(GOAL OF THE EXERCISE):
Two lines in the data below mark the range: the one with "bottle at (305, 134): (1.08, -0.52, 1.08);" and the one with "How high above the floor is the lens? 1.50". Return both, along with every line between them, exactly.

(Stored records)

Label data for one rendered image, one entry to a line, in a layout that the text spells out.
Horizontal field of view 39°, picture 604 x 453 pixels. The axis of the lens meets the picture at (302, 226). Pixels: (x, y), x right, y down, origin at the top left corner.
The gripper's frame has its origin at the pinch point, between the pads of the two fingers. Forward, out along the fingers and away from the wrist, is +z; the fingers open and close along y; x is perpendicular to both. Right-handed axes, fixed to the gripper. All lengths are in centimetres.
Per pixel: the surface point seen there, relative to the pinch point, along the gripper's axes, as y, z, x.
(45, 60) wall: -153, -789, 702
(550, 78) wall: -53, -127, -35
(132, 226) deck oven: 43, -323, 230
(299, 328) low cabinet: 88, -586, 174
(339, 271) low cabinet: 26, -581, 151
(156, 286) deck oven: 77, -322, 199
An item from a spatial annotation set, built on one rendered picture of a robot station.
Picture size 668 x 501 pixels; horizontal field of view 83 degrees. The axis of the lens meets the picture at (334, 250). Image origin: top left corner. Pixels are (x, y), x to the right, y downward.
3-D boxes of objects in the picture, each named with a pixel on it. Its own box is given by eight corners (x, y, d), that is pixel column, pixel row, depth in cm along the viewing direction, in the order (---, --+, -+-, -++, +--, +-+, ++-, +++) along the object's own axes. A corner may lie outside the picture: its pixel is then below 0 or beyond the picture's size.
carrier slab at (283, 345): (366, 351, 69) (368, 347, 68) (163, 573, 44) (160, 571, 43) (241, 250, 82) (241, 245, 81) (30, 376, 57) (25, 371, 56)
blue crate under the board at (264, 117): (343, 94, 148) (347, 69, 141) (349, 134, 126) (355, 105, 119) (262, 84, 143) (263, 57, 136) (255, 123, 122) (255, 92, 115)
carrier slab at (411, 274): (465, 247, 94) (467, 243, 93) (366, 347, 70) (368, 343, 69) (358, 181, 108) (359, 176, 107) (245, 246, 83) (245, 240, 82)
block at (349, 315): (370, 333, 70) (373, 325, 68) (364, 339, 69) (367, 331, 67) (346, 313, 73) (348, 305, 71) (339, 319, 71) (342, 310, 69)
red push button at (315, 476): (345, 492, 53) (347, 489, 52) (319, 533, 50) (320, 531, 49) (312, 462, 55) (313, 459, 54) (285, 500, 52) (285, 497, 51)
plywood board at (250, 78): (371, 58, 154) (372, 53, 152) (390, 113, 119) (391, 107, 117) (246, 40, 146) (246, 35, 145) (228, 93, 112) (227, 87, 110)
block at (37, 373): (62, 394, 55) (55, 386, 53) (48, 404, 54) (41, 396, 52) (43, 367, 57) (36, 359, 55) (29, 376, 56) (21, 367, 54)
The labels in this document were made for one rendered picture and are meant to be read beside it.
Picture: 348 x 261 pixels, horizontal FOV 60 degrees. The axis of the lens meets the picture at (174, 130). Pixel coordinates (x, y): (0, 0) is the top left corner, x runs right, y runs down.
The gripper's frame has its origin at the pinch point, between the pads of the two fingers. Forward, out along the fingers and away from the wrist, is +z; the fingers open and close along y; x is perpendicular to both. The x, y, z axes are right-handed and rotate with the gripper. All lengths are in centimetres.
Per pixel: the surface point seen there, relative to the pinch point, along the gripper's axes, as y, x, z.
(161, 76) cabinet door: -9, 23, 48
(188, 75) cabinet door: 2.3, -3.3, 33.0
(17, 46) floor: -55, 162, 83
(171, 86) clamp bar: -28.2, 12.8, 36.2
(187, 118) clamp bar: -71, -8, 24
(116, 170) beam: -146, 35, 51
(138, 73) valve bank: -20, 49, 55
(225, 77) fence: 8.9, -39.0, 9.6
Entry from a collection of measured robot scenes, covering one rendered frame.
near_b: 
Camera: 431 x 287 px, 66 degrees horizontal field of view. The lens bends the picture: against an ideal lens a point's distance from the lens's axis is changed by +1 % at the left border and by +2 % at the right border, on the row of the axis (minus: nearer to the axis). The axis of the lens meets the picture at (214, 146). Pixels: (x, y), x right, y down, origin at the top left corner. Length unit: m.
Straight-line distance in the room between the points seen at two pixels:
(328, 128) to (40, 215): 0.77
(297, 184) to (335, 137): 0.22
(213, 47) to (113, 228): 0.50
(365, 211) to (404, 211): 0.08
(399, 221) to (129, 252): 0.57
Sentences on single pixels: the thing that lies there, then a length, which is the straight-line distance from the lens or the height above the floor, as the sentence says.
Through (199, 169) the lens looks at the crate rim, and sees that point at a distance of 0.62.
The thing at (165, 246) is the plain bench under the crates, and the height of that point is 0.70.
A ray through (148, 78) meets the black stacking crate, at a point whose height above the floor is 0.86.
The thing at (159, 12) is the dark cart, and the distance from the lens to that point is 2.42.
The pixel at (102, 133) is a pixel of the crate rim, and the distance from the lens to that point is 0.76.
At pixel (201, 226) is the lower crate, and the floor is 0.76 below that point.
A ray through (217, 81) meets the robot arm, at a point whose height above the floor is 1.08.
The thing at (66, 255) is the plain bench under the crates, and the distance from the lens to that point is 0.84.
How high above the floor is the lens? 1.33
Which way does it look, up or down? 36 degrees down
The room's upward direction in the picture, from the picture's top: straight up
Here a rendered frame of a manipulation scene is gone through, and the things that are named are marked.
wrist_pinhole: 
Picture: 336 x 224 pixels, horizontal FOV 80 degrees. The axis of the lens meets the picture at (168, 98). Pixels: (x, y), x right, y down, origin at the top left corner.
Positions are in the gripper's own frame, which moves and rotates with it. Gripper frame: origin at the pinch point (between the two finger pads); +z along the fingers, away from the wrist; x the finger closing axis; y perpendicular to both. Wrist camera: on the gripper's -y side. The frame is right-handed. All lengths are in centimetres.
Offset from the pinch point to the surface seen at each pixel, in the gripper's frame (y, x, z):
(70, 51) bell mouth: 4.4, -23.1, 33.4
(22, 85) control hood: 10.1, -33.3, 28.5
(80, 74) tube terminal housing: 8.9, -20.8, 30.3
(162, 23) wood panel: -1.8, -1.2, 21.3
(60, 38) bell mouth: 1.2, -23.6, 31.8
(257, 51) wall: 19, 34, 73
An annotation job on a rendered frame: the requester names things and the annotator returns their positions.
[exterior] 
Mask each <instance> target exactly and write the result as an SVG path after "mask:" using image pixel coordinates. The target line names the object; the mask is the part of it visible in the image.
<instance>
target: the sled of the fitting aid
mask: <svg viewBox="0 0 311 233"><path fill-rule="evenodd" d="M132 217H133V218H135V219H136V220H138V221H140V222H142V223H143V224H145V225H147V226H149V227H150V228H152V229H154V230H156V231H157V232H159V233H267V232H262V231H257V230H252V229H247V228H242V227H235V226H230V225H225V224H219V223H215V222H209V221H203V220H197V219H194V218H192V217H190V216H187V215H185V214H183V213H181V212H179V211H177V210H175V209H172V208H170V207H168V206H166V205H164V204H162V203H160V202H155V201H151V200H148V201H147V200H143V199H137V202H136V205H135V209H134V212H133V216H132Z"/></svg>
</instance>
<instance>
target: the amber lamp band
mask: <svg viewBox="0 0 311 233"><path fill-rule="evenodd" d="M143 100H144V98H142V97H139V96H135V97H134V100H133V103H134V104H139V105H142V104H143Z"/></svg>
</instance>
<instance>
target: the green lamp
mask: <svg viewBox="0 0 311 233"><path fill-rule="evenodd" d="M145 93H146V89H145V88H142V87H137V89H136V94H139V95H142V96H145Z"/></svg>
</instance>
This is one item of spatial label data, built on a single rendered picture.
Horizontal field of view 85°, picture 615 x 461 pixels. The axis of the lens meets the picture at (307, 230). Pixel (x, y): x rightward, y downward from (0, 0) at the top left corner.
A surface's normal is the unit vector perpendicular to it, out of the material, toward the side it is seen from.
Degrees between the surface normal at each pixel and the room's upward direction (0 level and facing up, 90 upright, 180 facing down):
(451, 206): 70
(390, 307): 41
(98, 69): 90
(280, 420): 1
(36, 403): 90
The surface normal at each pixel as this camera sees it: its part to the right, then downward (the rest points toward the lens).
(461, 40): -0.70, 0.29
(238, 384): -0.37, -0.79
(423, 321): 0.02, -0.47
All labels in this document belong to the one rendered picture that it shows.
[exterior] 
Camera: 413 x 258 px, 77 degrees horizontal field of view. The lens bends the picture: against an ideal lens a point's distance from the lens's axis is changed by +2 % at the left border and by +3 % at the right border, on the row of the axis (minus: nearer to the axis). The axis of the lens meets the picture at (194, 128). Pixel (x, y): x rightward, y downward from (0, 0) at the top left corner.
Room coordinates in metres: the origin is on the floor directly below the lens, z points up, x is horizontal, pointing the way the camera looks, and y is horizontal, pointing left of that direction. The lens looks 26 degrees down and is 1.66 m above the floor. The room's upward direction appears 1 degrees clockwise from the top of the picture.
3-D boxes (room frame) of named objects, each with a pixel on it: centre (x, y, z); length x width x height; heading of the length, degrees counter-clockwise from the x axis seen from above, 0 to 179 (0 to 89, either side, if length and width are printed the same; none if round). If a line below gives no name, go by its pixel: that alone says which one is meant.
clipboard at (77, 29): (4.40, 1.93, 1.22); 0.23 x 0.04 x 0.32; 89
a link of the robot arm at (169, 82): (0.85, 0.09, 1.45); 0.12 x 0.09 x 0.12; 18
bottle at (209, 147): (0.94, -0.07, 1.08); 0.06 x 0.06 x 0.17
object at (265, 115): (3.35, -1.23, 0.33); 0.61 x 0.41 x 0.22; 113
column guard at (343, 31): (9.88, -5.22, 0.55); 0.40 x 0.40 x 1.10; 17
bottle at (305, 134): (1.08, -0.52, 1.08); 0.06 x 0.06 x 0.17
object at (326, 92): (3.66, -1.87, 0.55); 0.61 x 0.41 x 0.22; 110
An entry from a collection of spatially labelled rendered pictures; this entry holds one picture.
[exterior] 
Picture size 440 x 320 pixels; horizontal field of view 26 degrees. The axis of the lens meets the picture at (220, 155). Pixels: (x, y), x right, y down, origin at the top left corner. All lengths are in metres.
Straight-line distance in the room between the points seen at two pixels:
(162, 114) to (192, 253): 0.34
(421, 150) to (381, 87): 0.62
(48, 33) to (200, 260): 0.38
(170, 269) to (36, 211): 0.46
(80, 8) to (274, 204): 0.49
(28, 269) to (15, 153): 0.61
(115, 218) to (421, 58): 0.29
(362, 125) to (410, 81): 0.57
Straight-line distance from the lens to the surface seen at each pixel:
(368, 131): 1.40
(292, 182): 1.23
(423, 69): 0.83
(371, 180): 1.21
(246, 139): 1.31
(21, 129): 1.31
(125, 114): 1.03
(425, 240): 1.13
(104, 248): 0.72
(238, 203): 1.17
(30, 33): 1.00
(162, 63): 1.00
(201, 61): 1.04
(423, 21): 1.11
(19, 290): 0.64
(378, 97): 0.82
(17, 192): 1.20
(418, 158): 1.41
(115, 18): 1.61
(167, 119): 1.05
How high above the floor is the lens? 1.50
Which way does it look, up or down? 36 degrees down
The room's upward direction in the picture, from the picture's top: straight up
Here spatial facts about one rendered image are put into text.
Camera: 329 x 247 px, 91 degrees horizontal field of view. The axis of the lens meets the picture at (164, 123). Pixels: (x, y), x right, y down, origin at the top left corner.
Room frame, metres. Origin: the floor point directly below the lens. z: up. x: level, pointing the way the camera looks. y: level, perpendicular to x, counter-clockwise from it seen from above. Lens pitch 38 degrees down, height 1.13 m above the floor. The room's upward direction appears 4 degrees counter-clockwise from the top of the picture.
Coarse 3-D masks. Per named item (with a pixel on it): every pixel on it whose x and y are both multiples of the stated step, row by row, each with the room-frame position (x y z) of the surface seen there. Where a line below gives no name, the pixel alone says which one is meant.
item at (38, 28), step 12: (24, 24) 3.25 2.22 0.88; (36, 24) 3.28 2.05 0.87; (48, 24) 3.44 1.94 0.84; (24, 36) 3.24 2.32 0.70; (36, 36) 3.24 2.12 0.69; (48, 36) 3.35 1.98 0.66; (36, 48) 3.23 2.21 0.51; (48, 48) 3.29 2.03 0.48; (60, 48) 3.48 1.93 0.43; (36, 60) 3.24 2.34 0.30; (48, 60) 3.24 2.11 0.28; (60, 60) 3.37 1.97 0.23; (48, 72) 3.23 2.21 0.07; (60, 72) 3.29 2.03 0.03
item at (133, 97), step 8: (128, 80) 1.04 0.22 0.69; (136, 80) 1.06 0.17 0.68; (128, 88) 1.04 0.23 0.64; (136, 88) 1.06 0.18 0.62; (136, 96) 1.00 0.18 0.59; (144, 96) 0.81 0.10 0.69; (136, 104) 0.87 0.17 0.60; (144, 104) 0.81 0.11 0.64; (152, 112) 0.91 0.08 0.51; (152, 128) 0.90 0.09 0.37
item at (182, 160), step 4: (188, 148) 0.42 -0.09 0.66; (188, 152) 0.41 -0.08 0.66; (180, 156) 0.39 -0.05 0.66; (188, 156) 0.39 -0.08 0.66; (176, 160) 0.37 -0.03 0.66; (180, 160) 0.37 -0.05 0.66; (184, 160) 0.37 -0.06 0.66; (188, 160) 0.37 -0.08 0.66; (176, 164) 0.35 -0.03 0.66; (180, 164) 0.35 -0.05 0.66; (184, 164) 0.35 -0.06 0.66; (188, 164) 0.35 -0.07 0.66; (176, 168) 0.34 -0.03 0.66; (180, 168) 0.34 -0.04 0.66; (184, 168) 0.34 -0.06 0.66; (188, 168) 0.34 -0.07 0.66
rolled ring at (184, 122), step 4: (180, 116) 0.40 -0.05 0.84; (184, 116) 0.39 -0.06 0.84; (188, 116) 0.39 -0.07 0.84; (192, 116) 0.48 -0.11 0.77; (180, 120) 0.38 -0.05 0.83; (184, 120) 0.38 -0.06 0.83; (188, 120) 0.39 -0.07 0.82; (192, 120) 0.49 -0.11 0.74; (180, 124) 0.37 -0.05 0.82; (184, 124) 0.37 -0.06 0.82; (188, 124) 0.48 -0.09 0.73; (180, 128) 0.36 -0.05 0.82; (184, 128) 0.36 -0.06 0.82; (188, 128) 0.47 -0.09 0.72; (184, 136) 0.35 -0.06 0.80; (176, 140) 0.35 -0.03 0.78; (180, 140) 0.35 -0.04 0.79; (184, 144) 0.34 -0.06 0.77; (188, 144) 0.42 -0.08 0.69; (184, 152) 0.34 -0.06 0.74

(ANSWER SPACE):
bottle at (305, 134): (1.08, -0.52, 1.08); 0.06 x 0.06 x 0.17
object at (326, 92): (3.66, -1.87, 0.55); 0.61 x 0.41 x 0.22; 110
An entry from a collection of spatially labelled rendered pictures; this entry holds one picture.
[exterior] 
Picture size 440 x 320 pixels; horizontal field of view 26 degrees. The axis of the lens meets the picture at (220, 155). Pixels: (x, y), x right, y down, origin at the top left corner. All lengths are in metres.
Straight-line distance in the room between the points seen at two pixels:
(162, 114) to (192, 253): 0.34
(421, 150) to (381, 87): 0.62
(48, 33) to (200, 260): 0.38
(170, 269) to (36, 211): 0.46
(80, 8) to (274, 204): 0.49
(28, 269) to (15, 153): 0.61
(115, 218) to (421, 58): 0.29
(362, 125) to (410, 81): 0.57
Straight-line distance from the lens to the surface seen at each pixel:
(368, 131): 1.40
(292, 182): 1.23
(423, 69): 0.83
(371, 180): 1.21
(246, 139): 1.31
(21, 129): 1.31
(125, 114): 1.03
(425, 240): 1.13
(104, 248): 0.72
(238, 203): 1.17
(30, 33): 1.00
(162, 63): 1.00
(201, 61): 1.04
(423, 21): 1.11
(19, 290): 0.64
(378, 97): 0.82
(17, 192): 1.20
(418, 158): 1.41
(115, 18): 1.61
(167, 119): 1.05
How high above the floor is the lens? 1.50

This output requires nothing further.